Rationnel. Que de chemin parcouru, en effet, et rapidement, alors que jusqu'en 1972, la CEE ne concernait que six États et ne s'intéressait qu'à la politique agricole commune. Son élargissement progressif (6, 7, 9, 10, 12, 15, 25 et 27) l'a transformé en institution vraiment européenne. Son approfondissement dans tous les domaines (politique régionale, action sociale, règles environnementales, développement des formations universitaires, politique européenne de défense et de sécurité, interventions militaires, création de l'euro...) l'a vraiment transformée en union.
Les erreurs d'appréhension et les fautes de compréhension émaillent, tout au long de son histoire, la perception et la compréhension de l'Europe par les Français.

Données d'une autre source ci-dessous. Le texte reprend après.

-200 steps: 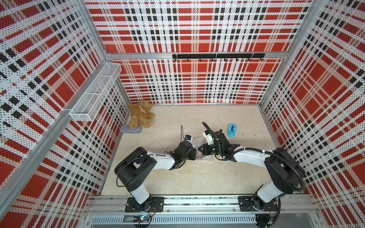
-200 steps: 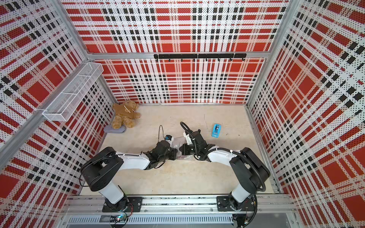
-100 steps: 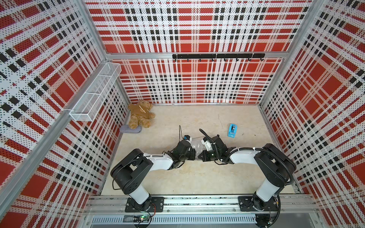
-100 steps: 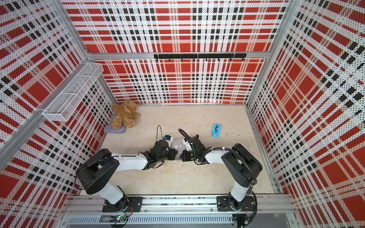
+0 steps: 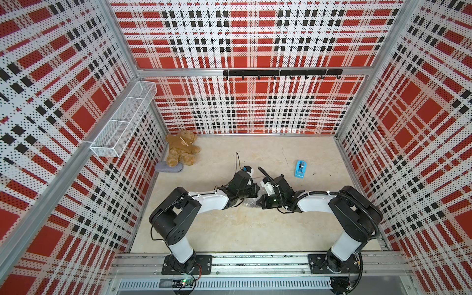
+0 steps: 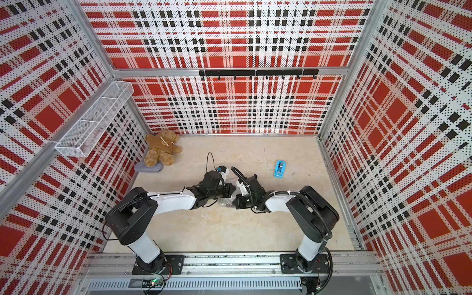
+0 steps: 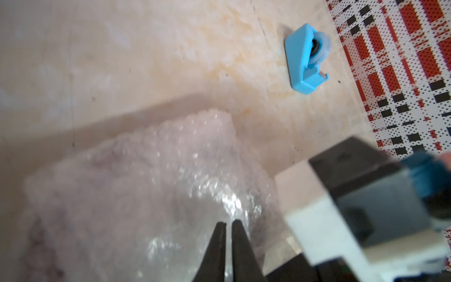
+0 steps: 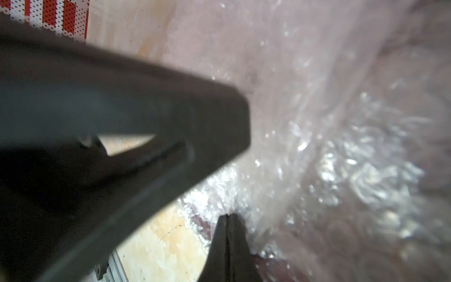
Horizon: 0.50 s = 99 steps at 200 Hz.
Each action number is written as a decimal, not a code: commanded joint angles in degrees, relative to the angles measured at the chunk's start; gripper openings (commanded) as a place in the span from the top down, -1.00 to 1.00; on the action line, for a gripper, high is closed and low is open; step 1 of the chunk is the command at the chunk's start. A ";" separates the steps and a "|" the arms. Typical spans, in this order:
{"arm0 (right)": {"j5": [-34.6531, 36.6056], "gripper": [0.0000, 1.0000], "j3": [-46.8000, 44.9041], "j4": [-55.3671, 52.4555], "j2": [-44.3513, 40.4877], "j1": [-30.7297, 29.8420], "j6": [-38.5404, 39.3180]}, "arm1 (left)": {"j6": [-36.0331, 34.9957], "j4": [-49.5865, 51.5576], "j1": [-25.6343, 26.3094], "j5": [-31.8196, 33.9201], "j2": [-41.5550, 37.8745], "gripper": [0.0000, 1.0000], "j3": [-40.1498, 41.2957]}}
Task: Wrap dinner plates in bubble wrap
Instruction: Wrap the plate in the bubble wrap.
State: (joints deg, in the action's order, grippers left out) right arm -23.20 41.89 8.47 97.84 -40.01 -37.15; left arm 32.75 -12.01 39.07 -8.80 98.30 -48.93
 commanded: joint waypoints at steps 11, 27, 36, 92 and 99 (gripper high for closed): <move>1.57 1.00 -1.89 -2.24 0.77 -0.42 -0.08 | -2.77 2.88 -1.06 -1.39 5.24 0.82 -1.35; 1.72 1.00 -1.99 -2.29 0.43 -0.42 -0.19 | -2.70 2.84 -0.58 -1.59 7.04 0.83 -1.09; 1.97 1.00 -2.02 -2.19 0.13 -0.42 -0.25 | -2.41 2.68 -0.25 -1.96 7.73 0.83 -0.80; 1.82 1.00 -2.27 -2.01 0.38 -0.42 0.08 | -0.23 4.70 0.10 3.12 1.74 0.61 1.26; 1.78 1.00 -2.28 -2.10 0.35 -0.42 0.16 | 0.18 5.25 -0.13 3.25 0.75 0.60 1.21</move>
State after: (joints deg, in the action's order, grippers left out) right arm -22.85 41.34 9.43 97.82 -40.01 -37.17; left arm 31.90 -11.16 38.98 -8.01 102.45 -49.28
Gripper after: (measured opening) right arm 0.041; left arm 0.189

En particulier, est souvent critiqué le « déficit démocratique » de l'UE. Peut-on rappeler que ledit déficit a plutôt pour origine l'attitude des responsables politiques français fustigeant les décisions européennes auxquelles ils ont participé.
Et peut-on un instant songer objectivement à ce que serait aujourd'hui la France si l'Europe ne constituait pas, depuis plus de 50 ans, l'élément structurant et innovant de l'action publique ?
L'évolution du continent européen vers la mise en place d'un fédéralisme sui generis conçu par les pères fondateurs de l'Europe se vérifie et se poursuit. Du marché commun ont découlé l'harmonisation de nombreuses politiques publiques puis l'union monétaire. Celle-ci doit inéluctablement entraîner l'unification économique et sociale. Certes, non sans soubresauts.
Mais le pire n'est pas toujours sûr.